WHAT YOU SHOULD DO
Go to the line below containing "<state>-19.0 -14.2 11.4" and print exactly from there through the line containing "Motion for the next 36", both included. Print nothing else.

TASK DATA

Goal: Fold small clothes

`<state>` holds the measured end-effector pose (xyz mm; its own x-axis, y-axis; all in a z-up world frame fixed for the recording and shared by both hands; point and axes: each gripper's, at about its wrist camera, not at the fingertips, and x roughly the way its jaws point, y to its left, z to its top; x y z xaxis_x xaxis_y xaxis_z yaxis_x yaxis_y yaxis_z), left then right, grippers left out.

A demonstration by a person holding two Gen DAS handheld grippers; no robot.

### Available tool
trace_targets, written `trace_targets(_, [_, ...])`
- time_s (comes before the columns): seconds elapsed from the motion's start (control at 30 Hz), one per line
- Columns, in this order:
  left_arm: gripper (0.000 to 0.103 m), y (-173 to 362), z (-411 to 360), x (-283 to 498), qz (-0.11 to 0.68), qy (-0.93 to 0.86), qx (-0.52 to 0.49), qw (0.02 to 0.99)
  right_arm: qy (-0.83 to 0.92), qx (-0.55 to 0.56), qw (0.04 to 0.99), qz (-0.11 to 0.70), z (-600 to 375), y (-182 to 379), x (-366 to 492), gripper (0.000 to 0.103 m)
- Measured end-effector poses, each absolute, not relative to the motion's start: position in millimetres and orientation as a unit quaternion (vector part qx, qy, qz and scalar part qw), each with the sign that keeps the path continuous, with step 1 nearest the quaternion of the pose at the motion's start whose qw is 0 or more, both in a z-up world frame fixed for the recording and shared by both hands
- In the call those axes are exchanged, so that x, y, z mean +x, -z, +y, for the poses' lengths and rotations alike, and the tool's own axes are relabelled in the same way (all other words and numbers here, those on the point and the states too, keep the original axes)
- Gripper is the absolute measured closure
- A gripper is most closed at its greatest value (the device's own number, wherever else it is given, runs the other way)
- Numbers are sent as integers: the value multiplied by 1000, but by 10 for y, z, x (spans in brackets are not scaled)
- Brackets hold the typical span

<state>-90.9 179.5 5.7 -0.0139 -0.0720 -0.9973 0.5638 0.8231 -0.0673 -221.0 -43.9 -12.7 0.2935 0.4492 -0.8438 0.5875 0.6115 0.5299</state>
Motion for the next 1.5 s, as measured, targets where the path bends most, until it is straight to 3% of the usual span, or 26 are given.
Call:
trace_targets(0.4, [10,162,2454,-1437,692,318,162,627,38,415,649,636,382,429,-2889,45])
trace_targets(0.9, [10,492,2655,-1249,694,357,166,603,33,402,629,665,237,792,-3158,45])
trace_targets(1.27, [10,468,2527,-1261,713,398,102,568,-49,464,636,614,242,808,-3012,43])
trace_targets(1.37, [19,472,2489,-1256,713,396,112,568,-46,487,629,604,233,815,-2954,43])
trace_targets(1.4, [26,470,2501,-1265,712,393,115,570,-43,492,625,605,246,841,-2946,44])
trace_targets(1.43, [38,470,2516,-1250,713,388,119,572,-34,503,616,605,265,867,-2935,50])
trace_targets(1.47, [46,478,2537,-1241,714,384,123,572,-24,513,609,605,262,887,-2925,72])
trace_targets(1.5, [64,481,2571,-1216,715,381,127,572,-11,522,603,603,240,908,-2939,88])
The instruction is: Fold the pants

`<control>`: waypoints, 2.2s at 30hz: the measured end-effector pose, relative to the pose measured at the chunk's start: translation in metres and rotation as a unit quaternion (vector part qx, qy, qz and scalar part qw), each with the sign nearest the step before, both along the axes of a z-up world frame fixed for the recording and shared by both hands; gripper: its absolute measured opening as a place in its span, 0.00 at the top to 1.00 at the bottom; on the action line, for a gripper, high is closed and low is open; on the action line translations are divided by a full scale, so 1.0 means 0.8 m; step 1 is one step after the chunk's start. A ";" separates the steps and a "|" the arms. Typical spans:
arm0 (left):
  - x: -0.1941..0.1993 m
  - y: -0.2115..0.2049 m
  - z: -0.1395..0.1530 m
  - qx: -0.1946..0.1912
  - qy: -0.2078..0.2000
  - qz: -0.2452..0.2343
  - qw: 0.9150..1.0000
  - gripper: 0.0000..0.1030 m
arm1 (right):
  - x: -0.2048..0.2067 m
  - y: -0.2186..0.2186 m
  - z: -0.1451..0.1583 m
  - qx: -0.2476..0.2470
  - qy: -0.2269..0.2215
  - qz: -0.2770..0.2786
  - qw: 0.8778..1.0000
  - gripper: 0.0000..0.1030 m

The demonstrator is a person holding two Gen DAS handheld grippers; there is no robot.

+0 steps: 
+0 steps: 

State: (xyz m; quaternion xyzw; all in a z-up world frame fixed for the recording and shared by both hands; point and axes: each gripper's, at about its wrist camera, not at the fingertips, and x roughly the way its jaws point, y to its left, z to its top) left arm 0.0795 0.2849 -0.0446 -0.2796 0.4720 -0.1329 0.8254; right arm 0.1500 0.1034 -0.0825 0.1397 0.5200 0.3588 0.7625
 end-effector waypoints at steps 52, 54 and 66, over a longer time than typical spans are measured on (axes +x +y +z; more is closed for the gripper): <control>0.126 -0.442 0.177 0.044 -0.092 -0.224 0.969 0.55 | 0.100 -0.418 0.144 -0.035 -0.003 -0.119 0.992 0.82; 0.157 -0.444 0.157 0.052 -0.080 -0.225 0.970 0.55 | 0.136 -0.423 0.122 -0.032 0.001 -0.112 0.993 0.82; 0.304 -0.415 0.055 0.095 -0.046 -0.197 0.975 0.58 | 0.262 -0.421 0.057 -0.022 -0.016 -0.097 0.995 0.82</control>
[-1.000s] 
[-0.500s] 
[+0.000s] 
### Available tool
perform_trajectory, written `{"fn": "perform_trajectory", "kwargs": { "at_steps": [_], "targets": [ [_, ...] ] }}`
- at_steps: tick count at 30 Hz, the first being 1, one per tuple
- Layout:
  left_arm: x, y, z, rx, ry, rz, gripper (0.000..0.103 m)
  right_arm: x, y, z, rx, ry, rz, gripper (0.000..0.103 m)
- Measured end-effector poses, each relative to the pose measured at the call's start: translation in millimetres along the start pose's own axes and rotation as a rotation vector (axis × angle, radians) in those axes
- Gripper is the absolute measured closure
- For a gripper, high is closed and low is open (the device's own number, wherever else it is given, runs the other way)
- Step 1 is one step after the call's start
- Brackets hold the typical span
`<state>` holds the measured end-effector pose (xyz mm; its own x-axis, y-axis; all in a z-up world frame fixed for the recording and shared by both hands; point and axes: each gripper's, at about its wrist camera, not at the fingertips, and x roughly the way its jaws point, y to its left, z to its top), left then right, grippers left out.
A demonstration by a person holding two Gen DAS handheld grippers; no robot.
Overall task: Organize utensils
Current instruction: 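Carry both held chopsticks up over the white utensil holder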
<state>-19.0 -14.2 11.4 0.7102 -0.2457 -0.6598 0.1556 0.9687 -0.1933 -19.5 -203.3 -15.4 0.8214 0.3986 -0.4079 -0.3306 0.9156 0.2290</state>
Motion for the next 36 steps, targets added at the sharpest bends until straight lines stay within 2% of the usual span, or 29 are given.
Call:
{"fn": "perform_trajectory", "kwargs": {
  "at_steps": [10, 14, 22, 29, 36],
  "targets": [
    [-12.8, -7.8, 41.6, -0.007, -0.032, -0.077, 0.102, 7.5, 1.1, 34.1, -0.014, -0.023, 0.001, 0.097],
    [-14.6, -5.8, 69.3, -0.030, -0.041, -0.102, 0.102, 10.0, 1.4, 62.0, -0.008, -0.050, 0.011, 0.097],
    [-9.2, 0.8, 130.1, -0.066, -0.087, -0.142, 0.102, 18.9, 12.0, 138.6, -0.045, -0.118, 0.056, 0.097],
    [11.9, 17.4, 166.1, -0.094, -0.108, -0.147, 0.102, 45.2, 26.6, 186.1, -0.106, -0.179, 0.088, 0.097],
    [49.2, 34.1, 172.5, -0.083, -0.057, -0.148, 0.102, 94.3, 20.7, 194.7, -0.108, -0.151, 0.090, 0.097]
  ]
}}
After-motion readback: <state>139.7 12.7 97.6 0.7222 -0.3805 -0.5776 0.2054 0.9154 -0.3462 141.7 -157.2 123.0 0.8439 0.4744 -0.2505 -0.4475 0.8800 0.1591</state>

ANSWER SECTION
<state>-19.0 -14.2 11.4 0.7102 -0.2457 -0.6598 0.1556 0.9687 -0.1933 -19.5 -203.3 -15.4 0.8214 0.3986 -0.4079 -0.3306 0.9156 0.2290</state>
Motion for the next 36 steps, targets added at the sharpest bends until straight lines stay within 2% of the usual span, or 29 are given.

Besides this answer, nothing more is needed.